Please return all lines of the data below containing the string "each".

====== Information provided

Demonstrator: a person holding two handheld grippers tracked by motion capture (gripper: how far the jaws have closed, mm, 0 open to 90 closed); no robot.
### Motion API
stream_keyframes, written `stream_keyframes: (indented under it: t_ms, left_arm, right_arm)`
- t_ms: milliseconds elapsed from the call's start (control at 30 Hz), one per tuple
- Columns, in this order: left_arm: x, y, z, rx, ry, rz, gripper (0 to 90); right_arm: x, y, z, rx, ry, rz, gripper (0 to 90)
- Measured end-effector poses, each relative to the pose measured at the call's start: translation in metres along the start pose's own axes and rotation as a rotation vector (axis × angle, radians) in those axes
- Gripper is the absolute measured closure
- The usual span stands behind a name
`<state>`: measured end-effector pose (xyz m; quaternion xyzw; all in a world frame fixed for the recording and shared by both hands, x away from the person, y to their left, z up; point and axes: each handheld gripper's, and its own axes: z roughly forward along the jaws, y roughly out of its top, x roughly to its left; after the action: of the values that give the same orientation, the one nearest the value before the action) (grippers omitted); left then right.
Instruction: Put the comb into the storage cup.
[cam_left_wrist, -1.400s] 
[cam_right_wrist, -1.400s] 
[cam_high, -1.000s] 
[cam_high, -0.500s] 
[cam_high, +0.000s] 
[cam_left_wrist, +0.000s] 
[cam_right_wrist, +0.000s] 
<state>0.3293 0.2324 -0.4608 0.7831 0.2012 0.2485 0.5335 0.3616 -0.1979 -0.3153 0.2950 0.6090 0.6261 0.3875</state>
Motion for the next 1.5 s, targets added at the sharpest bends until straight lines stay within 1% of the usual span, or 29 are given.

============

- _Exercise solution_
- Measured end-effector poses, each relative to the pose measured at the call's start: translation in metres along the start pose's own axes and rotation as a rotation vector (axis × angle, radians) in those axes
`<state>`: measured end-effector pose (xyz m; quaternion xyzw; all in a world frame fixed for the recording and shared by both hands, x away from the person, y to their left, z up; point and axes: each handheld gripper's, and its own axes: z roughly forward along the jaws, y roughly out of its top, x roughly to its left; after the action: of the values that give the same orientation, the one nearest the value before the action) (grippers omitted); left then right.

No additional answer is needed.